It all started when our adventure-loving...adventurer, Ting, woke up in a foxy forest. It was the seventh time it had happened. Feeling excessively pleased, Ting groped a banana, thinking it would make him feel better (but as usual, it did not). Giggling like schoolgirl, he realized that his beloved I-pod was missing! Immediately he called his favorite Mormon, Nighthawk. Ting had known Nighthawk for (plus or minus) half a million years, the majority of which were enchanting ones. Nighthawk was unique. He was attractive though sometimes a little... pestering. Ting called him anyway, for the situation was urgent.
Nighthawk picked up to a very happy Ting. Nighthawk calmly assured him that most man-eating capybaras sigh before mating, yet albino cats usually earnestly shudder *after* mating. He had no idea what that meant; he was only concerned with distracting Ting. Why was Nighthawk trying to distract Ting?
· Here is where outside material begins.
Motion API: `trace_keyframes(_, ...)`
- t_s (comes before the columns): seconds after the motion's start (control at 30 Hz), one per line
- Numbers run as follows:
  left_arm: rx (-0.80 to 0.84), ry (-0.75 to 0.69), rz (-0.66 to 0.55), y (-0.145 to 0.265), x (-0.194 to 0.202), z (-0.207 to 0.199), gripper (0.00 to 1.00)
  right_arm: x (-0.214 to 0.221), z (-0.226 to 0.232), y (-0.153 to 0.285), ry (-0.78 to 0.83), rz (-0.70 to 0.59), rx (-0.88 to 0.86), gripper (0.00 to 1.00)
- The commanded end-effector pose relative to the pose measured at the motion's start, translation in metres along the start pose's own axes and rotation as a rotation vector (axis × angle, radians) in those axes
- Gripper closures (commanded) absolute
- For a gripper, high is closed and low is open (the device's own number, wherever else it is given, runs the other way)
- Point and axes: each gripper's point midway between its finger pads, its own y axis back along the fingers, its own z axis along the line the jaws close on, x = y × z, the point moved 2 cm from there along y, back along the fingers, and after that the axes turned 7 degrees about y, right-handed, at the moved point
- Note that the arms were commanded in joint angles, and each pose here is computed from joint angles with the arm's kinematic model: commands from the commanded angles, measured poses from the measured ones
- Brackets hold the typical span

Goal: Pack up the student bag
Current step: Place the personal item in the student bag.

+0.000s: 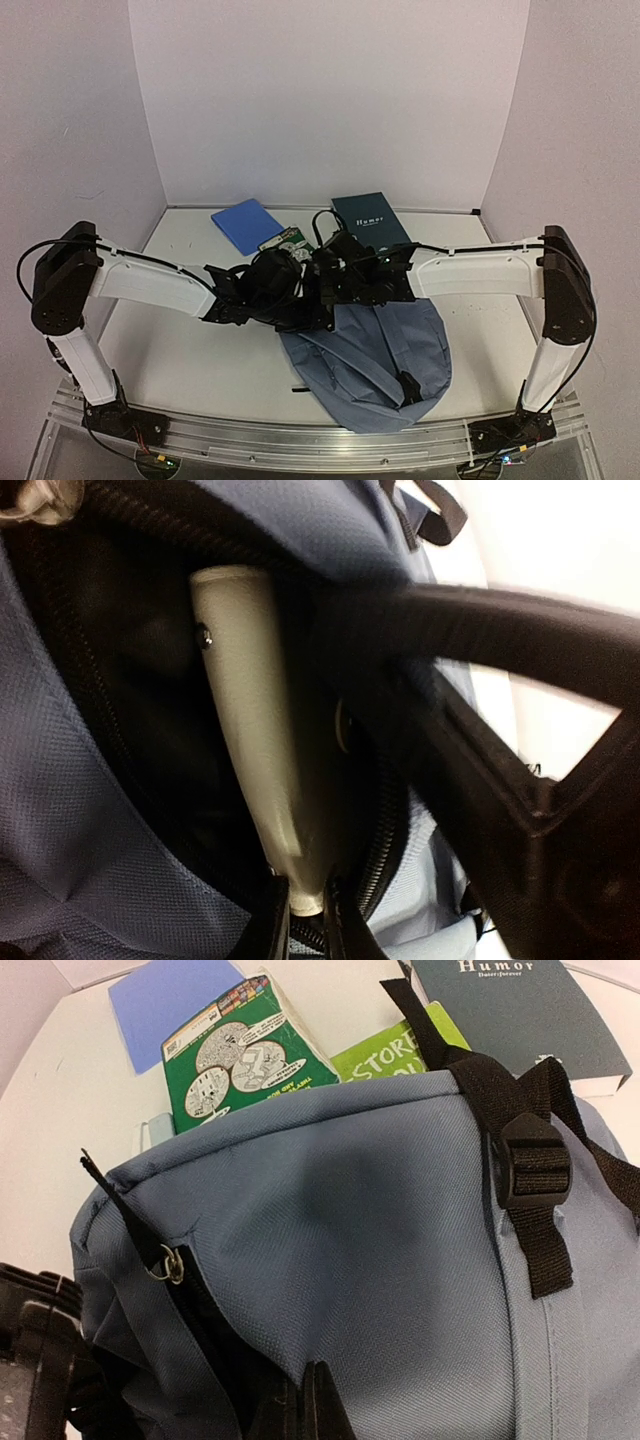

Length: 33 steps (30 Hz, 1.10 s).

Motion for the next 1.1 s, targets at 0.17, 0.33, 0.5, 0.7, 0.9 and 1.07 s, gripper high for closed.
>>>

Because he had snuck out from Ting's with the I-pod only nine days prior. It was a electric little I-pod... how could he resist?
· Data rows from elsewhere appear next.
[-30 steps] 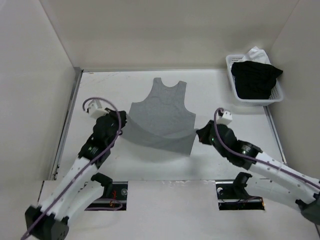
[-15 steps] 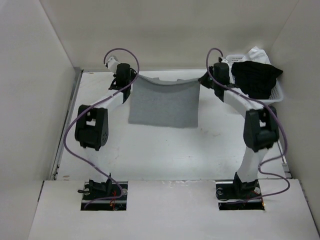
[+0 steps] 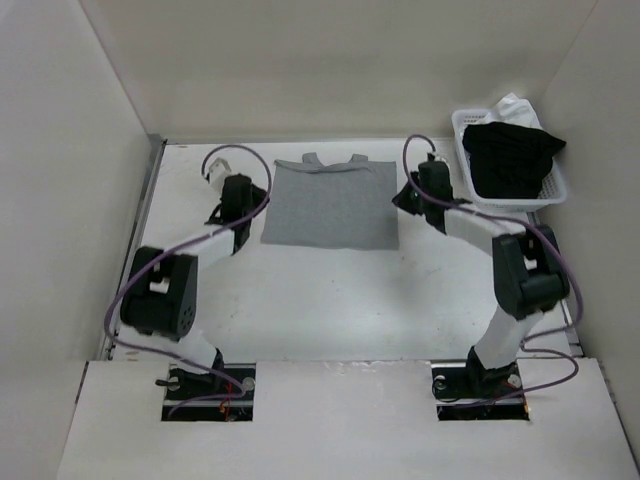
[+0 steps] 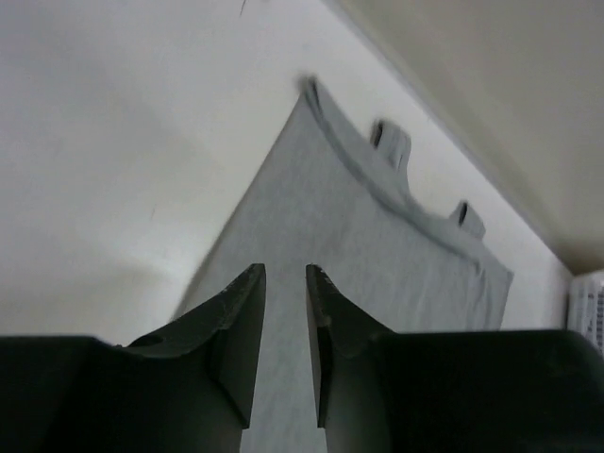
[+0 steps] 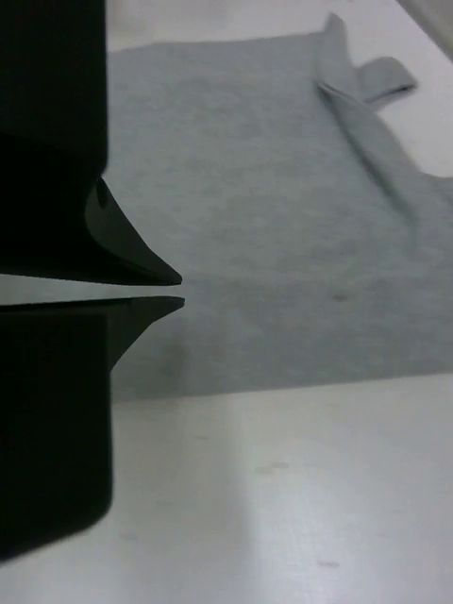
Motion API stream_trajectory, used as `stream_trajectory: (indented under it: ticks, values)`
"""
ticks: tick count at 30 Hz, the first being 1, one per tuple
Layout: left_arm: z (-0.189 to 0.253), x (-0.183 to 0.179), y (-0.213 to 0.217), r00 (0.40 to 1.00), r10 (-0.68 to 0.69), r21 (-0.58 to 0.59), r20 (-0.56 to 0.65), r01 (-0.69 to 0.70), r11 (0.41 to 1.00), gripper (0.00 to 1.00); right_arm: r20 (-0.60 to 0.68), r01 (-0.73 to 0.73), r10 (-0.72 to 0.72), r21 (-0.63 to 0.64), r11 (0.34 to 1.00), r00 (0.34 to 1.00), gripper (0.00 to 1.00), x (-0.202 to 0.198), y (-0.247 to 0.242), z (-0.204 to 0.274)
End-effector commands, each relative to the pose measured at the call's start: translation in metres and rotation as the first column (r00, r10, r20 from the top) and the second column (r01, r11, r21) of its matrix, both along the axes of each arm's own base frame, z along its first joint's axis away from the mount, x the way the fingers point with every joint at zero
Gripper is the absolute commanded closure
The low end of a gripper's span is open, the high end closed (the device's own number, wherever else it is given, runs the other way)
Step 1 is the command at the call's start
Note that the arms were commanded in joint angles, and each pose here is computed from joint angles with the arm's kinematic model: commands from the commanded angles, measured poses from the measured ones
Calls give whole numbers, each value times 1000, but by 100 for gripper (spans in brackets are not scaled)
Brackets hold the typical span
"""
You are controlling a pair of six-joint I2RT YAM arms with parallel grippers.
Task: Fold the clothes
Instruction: Fold the tank top
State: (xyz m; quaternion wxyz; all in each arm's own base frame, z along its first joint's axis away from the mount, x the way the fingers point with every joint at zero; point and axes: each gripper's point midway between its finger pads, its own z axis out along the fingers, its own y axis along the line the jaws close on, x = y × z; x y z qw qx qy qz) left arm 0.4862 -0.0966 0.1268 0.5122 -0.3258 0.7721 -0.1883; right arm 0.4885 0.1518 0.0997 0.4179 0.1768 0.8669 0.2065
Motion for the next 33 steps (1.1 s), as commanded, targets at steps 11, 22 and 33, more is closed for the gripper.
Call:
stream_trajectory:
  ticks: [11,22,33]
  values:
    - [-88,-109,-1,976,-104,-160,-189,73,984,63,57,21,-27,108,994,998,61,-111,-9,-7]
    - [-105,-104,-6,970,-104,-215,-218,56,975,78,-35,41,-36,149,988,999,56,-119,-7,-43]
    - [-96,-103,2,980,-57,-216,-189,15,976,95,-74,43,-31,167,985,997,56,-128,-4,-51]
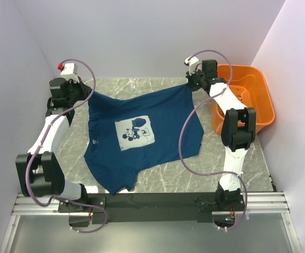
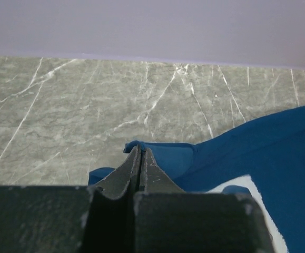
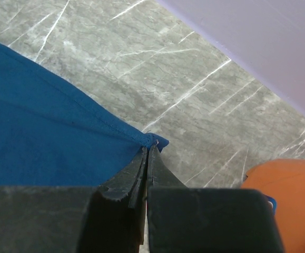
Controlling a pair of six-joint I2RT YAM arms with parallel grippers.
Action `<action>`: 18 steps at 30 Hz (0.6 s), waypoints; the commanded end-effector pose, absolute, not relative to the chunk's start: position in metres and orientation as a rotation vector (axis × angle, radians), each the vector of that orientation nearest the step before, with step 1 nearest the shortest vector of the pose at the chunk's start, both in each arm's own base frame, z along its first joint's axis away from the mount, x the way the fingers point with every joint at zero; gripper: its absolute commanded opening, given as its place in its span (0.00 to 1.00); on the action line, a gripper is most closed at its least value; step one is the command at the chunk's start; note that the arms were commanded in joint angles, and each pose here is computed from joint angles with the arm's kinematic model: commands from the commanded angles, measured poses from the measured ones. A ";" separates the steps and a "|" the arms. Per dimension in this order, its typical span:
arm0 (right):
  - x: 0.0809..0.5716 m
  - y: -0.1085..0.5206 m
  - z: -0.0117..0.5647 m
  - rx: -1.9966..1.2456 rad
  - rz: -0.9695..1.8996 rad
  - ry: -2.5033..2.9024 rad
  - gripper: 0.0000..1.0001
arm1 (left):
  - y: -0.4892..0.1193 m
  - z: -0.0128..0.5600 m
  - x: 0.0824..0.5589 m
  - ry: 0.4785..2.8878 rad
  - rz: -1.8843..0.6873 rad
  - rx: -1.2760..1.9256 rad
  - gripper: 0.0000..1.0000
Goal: Fold and stack the t-shirts
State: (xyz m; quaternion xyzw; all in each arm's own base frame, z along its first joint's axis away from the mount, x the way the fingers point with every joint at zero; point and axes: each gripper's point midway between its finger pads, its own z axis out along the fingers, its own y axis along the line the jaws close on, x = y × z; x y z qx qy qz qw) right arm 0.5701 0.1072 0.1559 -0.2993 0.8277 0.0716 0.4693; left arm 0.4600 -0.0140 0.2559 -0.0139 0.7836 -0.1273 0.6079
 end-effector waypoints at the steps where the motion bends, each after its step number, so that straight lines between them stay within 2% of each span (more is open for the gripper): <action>1: 0.571 0.101 0.175 -0.727 0.148 1.995 0.00 | -0.018 0.273 0.447 1.764 -0.290 0.012 0.01; 18: 0.576 0.097 0.166 -0.687 0.131 2.031 0.00 | -0.026 0.260 0.414 1.795 -0.320 0.024 0.01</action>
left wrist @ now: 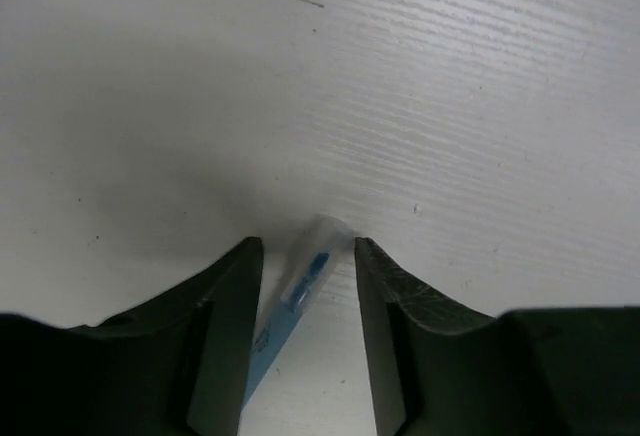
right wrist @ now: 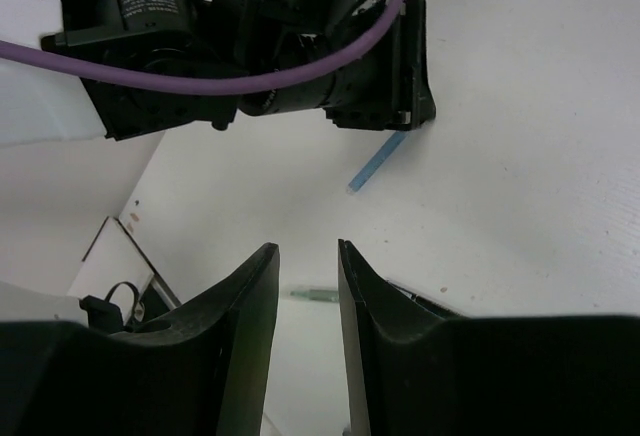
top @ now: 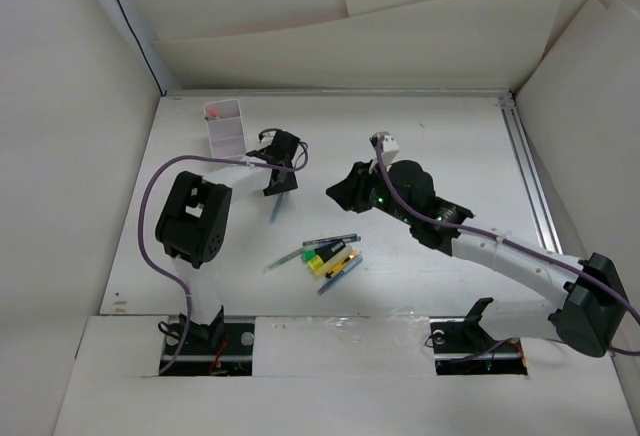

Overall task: Sort the stationery into containers
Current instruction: Pick up the pen from the center of the board.

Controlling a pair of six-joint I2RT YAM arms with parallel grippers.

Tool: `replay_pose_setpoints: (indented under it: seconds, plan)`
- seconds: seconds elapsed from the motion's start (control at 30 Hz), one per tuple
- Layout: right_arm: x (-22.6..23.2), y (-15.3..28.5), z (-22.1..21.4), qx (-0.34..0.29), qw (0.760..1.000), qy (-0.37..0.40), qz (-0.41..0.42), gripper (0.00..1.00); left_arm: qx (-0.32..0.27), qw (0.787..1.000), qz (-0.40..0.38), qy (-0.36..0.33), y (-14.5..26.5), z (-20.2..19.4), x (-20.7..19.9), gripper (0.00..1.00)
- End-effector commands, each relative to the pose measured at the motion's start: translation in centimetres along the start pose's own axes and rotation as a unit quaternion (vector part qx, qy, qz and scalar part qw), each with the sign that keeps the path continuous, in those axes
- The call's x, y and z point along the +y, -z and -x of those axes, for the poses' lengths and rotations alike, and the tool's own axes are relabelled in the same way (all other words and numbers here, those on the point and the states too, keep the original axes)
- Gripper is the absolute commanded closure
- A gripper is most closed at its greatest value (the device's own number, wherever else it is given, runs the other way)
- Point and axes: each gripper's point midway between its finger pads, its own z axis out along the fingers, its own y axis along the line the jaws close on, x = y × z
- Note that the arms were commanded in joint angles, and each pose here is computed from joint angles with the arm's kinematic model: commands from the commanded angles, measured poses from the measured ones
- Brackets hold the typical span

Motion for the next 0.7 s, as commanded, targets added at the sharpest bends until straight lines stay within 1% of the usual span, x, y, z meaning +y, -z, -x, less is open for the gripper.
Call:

It didn't take long before Ting got back to the subject at hand: his I-pod. Nighthawk belched. Relunctantly, Nighthawk invited him over, assuring him they'd find the I-pod. Ting grabbed his giraffe and disembarked immediately. After hanging up the phone, Nighthawk realized that he was in trouble. He had to find a place to hide the I-pod and he had to do it randomly. He figured that if Ting took the time machine, he had take at least four minutes before Ting would get there. But if he took the haallowed out tree? Then Nighthawk would be ridiculously screwed.
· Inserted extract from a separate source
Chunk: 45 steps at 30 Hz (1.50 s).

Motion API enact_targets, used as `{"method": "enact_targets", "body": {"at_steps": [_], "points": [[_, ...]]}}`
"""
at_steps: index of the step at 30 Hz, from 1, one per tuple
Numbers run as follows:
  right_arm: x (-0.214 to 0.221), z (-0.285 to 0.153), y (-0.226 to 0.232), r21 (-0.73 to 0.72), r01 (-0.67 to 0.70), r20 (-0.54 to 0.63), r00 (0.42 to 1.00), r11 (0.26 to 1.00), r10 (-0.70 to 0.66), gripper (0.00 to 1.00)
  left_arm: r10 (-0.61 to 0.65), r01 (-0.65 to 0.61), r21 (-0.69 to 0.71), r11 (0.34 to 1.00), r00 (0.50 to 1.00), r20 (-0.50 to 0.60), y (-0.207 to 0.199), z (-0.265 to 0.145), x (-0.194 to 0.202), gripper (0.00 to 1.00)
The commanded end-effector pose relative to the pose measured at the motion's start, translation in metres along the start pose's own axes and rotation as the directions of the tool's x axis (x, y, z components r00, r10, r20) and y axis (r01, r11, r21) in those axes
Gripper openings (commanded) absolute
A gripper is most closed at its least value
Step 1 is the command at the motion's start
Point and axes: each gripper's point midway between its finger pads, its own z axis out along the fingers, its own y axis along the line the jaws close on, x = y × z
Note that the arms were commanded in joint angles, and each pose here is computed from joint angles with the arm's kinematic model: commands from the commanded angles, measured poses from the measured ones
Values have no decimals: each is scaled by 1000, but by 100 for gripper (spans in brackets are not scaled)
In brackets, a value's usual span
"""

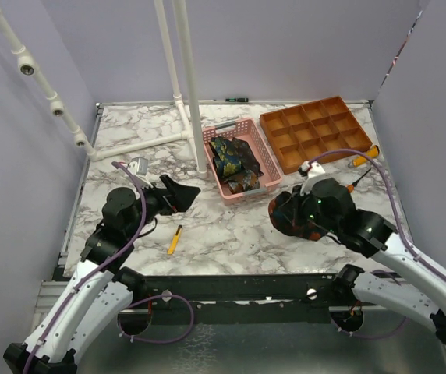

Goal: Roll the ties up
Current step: Place the tie at the corner of the board.

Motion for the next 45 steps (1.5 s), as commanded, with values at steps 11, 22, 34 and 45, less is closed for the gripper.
{"method": "enact_targets", "body": {"at_steps": [11,22,34,45], "points": [[-30,0,9,786,374,-26,814,491,-580,1,94,2,-383,924,968,232,54,-54,-50,99],[122,94,165,164,552,-110,834,818,-541,41,78,55,-416,908,952,297,68,-75,-48,99],[78,49,121,55,87,-126,989,995,-80,99,90,1,-384,923,972,219,60,-66,-39,99],[155,3,-2,479,-495,-142,771,725,621,96,88,-111,-295,949,992,-90,47,-27,5,99]]}}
Before he could come up with any reasonable ideas, Nighthawk was interrupted by two stupid Ducks that were lured by his I-pod. Nighthawk yawned; 'Not again', he thought. Feeling angered, he carefully reached for his potato and skillfully hit every last one of them. Apparently this was an adequate deterrent--the discouraged critters began to scurry back toward the swamp, squealing with discontent. He exhaled with relief. That's when he heard the haallowed out tree rolling up. It was Ting.
----o0o----
As he pulled up, he felt a sense of urgency. He had had to make an unscheduled stop at Big Lots to pick up a 12-pack of wolverines, so he knew he was running late. With a heroic leap, Ting was out of the haallowed out tree and went earnestly jaunting toward Nighthawk's front door. Meanwhile inside, Nighthawk was panicking. Not thinking, he tossed the I-pod into a box of dangerous oil-soaked rags and then slid the box behind his time machine. Nighthawk was concerned but at least the I-pod was concealed. The doorbell rang.
'Come in,' Nighthawk flamboyantly purred. With a heroic push, Ting opened the door. 'Sorry for being late, but I was being chased by some pestering self-righteous ass in a amphibious vehicle,' he lied. 'It's fine,' Nighthawk assured him. Ting took a seat excruciatingly close to where Nighthawk had hidden the I-pod. Nighthawk sighed trying unsuccessfully to hide his nervousness. 'Uhh, can I get you anything?' he blurted. But Ting was distracted. Giggling like schoolgirl, Nighthawk noticed a dimwitted look on Ting's face. Ting slowly opened his mouth to speak.
'...What's that smell?'
Nighthawk felt a stabbing pain in his shin when Ting asked this. In a moment of disbelief, he realized that he had hidden the I-pod right by his oscillating fan. 'Wh-what? I don't smell anything..!' A lie. A pestering look started to form on Ting's face. He turned to notice a box that seemed clearly out of place. 'Th-th-those are just my grandma's dangerous oil-soaked rags from when she used to have pet disease-carrying chipmunks. She, uh...dropped 'em by here earlier'. Ting nodded with fake acknowledgement...then, before Nighthawk could react, Ting deftly lunged toward the box and opened it. The I-pod was plainly in view.